(Stored items from a collection)
+---+
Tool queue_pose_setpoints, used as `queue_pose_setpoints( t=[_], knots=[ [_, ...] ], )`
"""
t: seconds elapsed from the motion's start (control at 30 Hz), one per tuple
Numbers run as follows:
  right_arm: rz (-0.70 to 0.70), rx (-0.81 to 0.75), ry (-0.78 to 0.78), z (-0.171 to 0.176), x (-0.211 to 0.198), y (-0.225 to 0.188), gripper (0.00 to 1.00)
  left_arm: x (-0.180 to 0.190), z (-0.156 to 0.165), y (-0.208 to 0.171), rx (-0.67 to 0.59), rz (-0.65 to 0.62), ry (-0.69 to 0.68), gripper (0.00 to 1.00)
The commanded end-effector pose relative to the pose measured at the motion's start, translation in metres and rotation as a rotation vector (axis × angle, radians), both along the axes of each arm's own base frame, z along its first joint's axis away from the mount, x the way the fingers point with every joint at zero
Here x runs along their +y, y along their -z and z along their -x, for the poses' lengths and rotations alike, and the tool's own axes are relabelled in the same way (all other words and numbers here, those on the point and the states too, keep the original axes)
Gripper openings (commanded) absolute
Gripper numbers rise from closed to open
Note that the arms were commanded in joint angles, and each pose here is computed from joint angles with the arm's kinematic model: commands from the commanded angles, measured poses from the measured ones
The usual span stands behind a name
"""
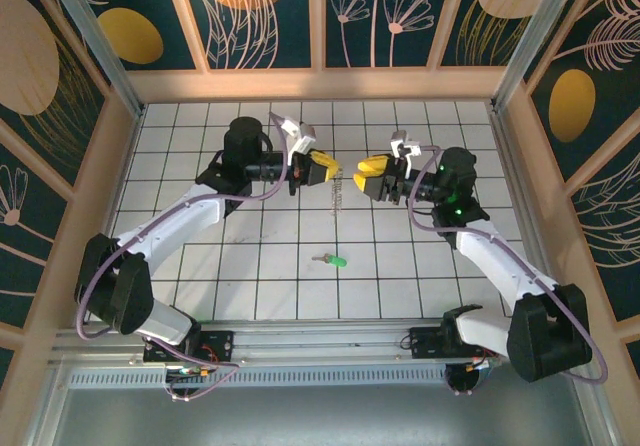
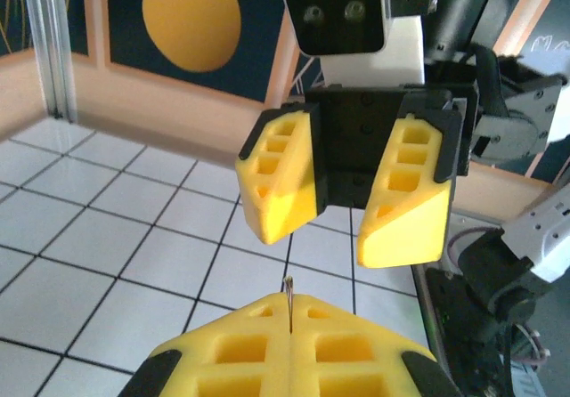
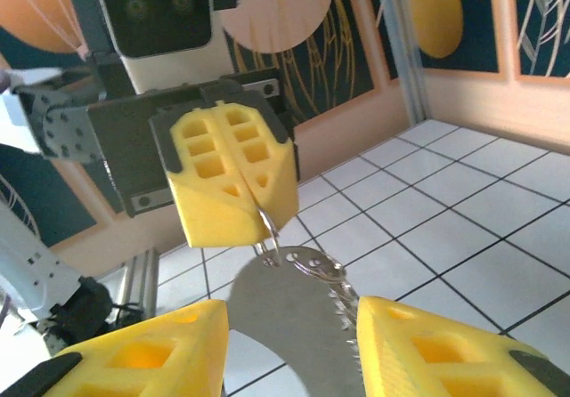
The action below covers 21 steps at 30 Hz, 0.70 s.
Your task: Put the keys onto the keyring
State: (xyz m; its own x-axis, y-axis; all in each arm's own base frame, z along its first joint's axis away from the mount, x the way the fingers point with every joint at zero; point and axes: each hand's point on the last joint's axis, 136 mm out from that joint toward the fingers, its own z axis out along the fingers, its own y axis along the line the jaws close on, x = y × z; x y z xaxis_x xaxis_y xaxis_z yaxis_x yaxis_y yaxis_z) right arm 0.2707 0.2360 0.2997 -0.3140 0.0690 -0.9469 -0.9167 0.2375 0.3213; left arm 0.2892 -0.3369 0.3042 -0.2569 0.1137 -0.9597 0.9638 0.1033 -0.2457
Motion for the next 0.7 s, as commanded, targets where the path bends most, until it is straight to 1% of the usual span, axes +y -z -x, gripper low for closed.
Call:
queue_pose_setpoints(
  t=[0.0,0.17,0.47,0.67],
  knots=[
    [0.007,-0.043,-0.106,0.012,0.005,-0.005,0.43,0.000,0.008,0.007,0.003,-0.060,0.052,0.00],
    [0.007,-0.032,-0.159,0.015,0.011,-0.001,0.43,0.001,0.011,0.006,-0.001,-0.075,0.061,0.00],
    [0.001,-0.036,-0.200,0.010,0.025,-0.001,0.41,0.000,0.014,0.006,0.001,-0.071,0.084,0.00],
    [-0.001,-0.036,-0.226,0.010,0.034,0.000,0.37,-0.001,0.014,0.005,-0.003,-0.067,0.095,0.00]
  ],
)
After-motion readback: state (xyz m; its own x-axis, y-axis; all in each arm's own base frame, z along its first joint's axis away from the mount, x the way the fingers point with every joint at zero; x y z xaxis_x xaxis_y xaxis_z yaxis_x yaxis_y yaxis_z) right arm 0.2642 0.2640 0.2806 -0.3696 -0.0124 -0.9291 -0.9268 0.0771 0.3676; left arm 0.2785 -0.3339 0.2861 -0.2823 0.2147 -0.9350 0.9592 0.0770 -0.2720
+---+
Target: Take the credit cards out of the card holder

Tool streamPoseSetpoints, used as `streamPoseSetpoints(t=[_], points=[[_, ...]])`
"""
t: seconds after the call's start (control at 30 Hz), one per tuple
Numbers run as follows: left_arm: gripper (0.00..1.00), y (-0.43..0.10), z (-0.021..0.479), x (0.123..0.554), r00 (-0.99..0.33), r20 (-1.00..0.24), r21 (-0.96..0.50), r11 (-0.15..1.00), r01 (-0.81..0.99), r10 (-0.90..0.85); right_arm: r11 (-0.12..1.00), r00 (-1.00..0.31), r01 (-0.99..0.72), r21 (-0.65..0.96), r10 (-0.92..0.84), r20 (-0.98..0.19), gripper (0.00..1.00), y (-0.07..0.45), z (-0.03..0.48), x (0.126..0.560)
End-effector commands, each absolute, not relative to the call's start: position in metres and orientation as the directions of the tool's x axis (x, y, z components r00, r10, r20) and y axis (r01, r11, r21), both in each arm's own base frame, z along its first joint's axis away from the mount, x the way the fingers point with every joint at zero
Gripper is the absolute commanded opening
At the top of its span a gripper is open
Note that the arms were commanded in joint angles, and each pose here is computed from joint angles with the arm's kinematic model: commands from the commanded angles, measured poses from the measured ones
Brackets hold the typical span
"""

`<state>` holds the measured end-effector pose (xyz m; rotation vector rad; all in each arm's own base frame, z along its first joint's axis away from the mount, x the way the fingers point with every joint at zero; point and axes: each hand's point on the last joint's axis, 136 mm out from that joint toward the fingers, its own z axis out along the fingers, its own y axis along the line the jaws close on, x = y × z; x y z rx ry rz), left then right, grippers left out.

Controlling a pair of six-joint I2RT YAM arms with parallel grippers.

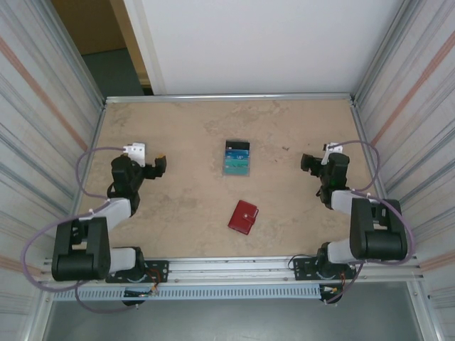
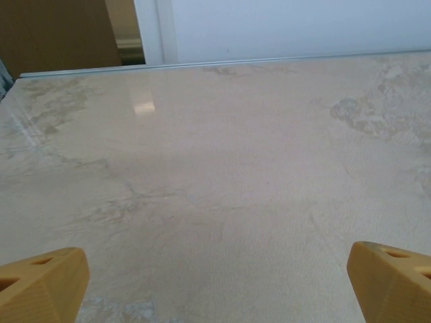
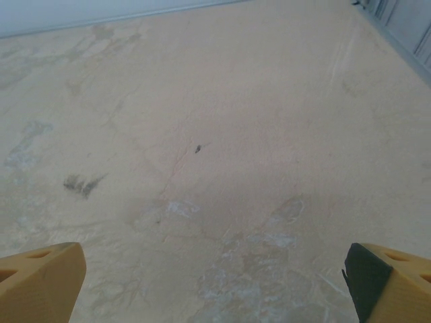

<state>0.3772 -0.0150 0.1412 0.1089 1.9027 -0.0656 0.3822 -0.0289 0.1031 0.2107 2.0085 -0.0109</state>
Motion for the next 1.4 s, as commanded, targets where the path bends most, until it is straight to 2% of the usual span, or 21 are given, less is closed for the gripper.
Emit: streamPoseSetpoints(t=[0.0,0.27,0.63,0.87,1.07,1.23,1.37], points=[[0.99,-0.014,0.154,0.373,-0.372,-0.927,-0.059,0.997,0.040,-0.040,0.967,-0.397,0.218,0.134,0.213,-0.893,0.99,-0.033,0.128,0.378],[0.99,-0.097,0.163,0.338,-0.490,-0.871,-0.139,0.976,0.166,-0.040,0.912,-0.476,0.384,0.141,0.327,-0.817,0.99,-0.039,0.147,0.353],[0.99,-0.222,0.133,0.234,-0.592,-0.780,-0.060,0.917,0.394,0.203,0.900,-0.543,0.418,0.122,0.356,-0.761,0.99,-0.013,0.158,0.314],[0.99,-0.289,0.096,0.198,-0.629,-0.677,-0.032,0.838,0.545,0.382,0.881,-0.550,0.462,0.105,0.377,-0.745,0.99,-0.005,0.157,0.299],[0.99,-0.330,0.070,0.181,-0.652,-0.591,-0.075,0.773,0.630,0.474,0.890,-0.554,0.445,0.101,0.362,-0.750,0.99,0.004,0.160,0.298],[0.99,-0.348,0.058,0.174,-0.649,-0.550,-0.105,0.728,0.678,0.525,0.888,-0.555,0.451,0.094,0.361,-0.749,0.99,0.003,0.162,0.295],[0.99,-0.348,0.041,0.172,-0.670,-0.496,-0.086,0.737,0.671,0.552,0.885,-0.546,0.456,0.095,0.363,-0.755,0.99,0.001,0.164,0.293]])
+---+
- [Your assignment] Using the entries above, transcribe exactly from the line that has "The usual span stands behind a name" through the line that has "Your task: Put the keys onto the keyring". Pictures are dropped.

- [Solution for this exercise]
The usual span stands behind a name
"""
The action below covers 21 steps at 30 Hz, 0.70 s.
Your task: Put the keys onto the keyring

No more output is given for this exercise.